Rentaro broke into a cold sweat. The edifice was leaning over even more. At this rate, it wouldn’t last more than a few minutes. If they stopped here, they would end up committing suicide with the building.
“Enju!”
She nodded once and put her right hand around Rentaro’s hips, and the other arm around Kisara’s waist.
“Let’s go.”
Enju bent her legs deeply and jumped. The next instant, Rentaro couldn’t even open his eyes under the pressure; it felt like a giant was pushing its palm against him. Next to him, even Kisara screamed a little.
Hearing the sound of clothes flapping, Rentaro forced his eyes open a little. The sky was crimson, lit up by the otherworldly glow of the hot air balloons within it, while the forest below held Gastrea in a dense formation. Civil officers, the size of grains of rice, attacked like the thrust of a rapier.
Rentaro tapped Enju’s shoulder twice and pointed at the middle of the vicious battle below them. His signal meant to land there.
Enju gave a nod, and, doing a triangle jump off the building, she kicked twice. He felt G’s hit his side so hard that it almost made him groan.
Cutting through the wind, they went up over a hundred meters before inertia and gravity canceled each other out. They fell into free fall the next instant, and the brown dirt of the ground grew bigger as he watched.
Just before they ran into the ground, Rentaro and Kisara curled up their bodies and rolled as they landed.
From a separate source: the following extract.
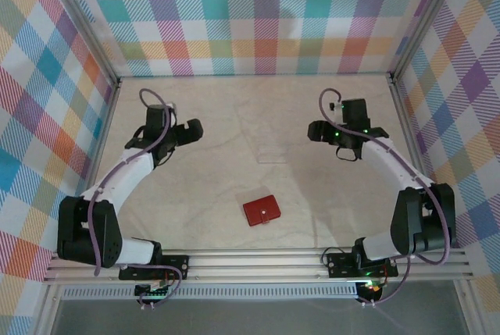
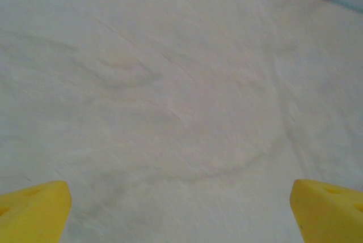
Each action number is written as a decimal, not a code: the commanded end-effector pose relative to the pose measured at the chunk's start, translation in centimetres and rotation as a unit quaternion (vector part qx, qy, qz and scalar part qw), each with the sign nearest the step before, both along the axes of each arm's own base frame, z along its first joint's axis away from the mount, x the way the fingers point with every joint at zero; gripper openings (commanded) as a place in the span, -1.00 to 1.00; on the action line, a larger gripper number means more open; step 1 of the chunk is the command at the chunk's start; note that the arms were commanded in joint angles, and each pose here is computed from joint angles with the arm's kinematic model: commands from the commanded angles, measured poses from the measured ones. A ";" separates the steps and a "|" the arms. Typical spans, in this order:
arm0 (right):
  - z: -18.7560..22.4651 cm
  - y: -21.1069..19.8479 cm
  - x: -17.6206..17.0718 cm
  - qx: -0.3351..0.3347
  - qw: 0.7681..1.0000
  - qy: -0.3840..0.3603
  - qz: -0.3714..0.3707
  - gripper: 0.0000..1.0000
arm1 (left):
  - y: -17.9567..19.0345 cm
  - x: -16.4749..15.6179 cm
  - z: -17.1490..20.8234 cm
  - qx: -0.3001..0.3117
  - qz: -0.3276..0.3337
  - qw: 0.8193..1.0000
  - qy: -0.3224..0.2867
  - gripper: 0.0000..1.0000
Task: Take the credit cards out of the card holder
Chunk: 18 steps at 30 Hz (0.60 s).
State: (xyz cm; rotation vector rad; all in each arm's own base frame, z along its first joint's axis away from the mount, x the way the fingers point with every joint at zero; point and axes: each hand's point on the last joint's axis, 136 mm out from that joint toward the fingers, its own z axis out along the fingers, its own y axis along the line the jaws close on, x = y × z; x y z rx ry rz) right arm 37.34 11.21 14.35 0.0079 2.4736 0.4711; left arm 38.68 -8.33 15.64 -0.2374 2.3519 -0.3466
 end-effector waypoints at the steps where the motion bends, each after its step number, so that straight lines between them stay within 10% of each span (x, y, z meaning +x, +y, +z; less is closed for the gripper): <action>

Even though his vision spun, Rentaro stood up quickly. The ground was muddy with rain, so Rentaro’s uniform was instantly covered in it. But he didn’t worry about the details as he checked his surroundings.
They were in the middle of the battlefield, surrounded by the sound of fighting, the rumble of the earth, and splashes of mud as ground was trampled.
“Run, Satomi!” Even Kisara shouting with all her might was hard to hear in the midst of the shouts and war cries around them.